Instructions for the task: Pull every line from the records that has the word "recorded" in it.

+===+

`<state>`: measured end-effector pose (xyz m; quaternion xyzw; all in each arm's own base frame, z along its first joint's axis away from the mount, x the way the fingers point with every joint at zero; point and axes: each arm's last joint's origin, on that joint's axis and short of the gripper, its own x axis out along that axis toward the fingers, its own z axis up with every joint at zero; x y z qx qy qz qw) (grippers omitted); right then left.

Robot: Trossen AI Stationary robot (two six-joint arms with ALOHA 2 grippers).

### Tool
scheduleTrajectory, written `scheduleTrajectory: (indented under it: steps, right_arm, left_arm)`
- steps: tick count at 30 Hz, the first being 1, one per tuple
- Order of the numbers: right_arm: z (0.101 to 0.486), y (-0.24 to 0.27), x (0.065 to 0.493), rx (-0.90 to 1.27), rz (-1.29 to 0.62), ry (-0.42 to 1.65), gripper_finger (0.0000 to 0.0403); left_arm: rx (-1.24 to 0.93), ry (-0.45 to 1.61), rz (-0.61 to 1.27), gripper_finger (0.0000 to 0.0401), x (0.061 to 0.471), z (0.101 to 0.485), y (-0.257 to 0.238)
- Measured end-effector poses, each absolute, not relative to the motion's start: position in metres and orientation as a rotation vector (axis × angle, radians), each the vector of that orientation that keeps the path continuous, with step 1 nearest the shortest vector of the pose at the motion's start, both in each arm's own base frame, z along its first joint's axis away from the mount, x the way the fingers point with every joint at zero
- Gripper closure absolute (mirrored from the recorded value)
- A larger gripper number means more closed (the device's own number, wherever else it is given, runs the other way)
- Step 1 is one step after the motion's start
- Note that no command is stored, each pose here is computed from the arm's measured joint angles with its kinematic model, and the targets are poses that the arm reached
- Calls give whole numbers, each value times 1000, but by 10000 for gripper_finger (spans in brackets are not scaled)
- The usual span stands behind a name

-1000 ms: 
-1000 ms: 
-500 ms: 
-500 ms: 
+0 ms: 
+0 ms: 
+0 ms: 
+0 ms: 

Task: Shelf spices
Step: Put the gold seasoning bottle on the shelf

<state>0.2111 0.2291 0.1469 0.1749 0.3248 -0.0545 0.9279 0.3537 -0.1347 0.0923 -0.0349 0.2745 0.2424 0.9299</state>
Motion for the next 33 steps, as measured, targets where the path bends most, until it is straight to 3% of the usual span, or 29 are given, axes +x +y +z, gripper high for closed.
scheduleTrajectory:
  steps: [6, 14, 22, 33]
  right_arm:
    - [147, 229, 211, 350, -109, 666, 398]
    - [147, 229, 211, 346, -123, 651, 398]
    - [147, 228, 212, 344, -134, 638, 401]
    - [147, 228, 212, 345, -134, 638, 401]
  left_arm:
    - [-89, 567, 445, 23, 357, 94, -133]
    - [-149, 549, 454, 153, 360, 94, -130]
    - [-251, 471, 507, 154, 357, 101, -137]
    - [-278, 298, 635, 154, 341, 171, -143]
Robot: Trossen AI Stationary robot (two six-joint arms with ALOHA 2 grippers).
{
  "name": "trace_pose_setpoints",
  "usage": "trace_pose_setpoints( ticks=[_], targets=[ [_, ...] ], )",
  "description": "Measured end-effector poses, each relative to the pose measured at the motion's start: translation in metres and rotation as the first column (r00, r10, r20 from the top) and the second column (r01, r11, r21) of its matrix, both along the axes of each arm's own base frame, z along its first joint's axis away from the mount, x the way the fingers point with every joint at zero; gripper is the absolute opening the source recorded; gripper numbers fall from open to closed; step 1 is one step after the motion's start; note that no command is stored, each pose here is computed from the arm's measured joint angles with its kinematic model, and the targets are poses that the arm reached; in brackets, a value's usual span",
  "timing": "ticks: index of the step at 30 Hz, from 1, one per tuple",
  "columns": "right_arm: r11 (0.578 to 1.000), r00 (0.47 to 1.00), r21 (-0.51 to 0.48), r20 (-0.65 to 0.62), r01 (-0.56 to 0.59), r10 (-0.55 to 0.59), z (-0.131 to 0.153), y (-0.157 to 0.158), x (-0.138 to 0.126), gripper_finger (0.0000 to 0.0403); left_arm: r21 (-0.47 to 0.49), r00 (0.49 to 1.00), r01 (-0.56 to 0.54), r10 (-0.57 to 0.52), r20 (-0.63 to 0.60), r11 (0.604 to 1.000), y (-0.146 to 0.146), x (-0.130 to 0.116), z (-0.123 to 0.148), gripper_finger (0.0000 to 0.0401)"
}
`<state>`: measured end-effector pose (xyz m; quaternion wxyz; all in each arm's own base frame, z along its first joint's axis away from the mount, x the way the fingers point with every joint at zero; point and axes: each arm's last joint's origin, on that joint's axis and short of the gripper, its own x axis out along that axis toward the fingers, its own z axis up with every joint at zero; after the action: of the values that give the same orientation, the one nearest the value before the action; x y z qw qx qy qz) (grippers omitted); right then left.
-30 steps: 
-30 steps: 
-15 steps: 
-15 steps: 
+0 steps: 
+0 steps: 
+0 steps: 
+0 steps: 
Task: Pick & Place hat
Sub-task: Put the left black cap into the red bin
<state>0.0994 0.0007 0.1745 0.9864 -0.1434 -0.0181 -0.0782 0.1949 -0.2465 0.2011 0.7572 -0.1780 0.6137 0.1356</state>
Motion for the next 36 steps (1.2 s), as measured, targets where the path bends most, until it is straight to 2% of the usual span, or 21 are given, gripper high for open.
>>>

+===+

Output for this exercise:
- Gripper closure absolute (mirrored from the recorded value)
  "description": "Measured end-effector poses, each relative to the pose measured at the motion's start: translation in metres and rotation as the first column (r00, r10, r20 from the top) and the second column (r01, r11, r21) of its matrix, both along the axes of each arm's own base frame, z along its first joint's axis away from the mount, x the way the fingers point with every joint at zero; gripper is the absolute opening the source recorded; gripper numbers fall from open to closed; step 1 is one step after the motion's start; note that no command is stored, each pose here is computed from the arm's measured joint angles with its kinematic model, and the targets are poses that the arm reached; in brackets, a value's usual span",

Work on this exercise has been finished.